Apparu au début des années 2000, le concept de souveraineté numérique suscite des débats croissants en Europe, dans un monde de plus en plus dominé par le numérique.
Cette souveraineté représente la capacité des nations européennes à maintenir leur indépendance et leur contrôle dans l’espace numérique, tout en protégeant les données et les intérêts de leurs citoyens et des entreprises. Cette ambition reflète une volonté politique de répondre à une domination technologique et commerciale, principalement américaine, mais aussi bientôt chinoise, que l’Europe a du mal à contrebalancer en raison d’une incapacité historique à favoriser l’émergence d’acteurs robustes dans des secteurs clés comme le cloud.
Historiquement, l’Europe n’a pas pu encore développer suffisamment d’alternatives compétitives aux géants technologiques non-européens, ce qui a conduit à une dépendance à des technologies et infrastructures numériques étrangères. Cette dépendance est perçue comme un risque pour la sécurité et la vie privée, mais aussi comme un frein à l’innovation et à la compétitivité européennes. Face à cela, la souveraineté numérique s’exprime à travers des initiatives telles que GAIA-X, qui vise à développer une infrastructure de données cloud européenne, sécurisée et transparente.
En limitant l’accès des entreprises non-européennes aux données européennes, le RGPD sert une position de défense et encourage, de manière implicite, le développement et la croissance d’alternatives européennes dans des domaines tels que le cloud computing, l’intelligence artificielle et le stockage de données. Cependant, cette démarche s’inscrit dans un débat plus large sur le protectionnisme. En encadrant strictement les transferts de données personnelles en dehors de l’Union européenne, le RGPD crée des barrières légales et fait l’objet d’une utilisation stratégique pour créer un certain protectionnisme.
L’invalidation du Privacy Shield par l’arrêt Schrems II de la CJUE, en juillet 2020 (CJUE, gr. ch., 16 juill. 2020, aff. C-311/18, Schrems II : JurisData n° 2020-010181), a été une étape clé de la souveraineté numérique européenne, mais au risque de paralyser les relations transatlantiques. De même, les décisions concernant l’utilisation de Google Analytics par des sites Internet européens illustrent parfaitement une lutte indirecte contre les transferts de données vers les USA, prenant les entreprises européennes en tenaille entre l’adoption de solutions simples et efficaces et des positions doctrinaires. Heureusement, le US Data Privacy Framework a pu être adopté le 10 juillet 2023 par la Commission européenne, et faire l’objet d’une décision d’adéquation rapidement pour permettre un maintien de ces flux de données.
Néanmoins, la problématique reste vive. La CNIL a ainsi récemment lancé une consultation publique sur un guide de l’évaluation d’impact sur la protection des données transférées (Transfer Impact Assessment – TIA). Ce guide est conçu pour aider les organisations à se
conformer aux réglementations relatives aux transferts de données personnelles hors de l’Espace économique européen (EEE).
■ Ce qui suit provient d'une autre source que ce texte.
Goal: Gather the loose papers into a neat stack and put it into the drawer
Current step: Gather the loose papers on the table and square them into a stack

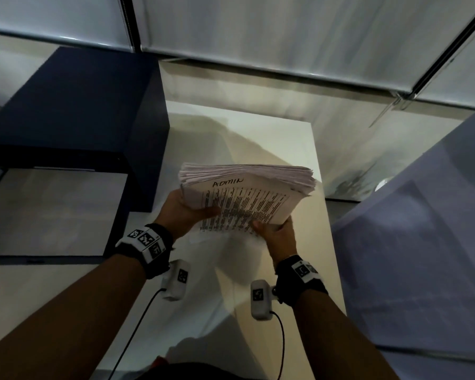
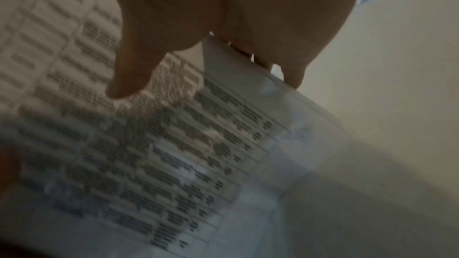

Cette initiative de la CNIL souligne que, malgré les améliorations dans le domaine des transferts de données avec le nouveau cadre de protection des données, les exigences pour effectuer des TIA demeurent inchangées et doivent être strictement suivies. Cela met en évidence la vigilance continue de l’Europe en matière de protection des données et la pertinence du sujet de la souveraineté numérique.
De même, depuis sa mise à jour en 2022, la certification SecNumCloud se développe. Conçu pour certifier les services cloud qui répondent aux normes de sécurité numérique les plus élevées. Le label SecNumCloud garantit que les fournisseurs de cloud respectent des critères stricts en matière de sécurité des données, de résilience et de conformité juridique, notamment vis-à-vis du RGPD, mais impose aussi une stricte localisation des données en Europe.
En conclusion, la quête de la souveraineté numérique en Europe est un défi complexe et multidimensionnel. Elle nécessite une vision stratégique qui équilibre protection des intérêts européens et intégration dans l’économie numérique mondiale. Si bien gérée, cette ambition pourrait non seulement renforcer la position de l’Europe sur la scène numérique mondiale, mais aussi servir de modèle pour un espace numérique plus sécurisé, éthique et inclusif. Il faut cependant ne pas perdre de vue l’élément clé qui est la compétitivité.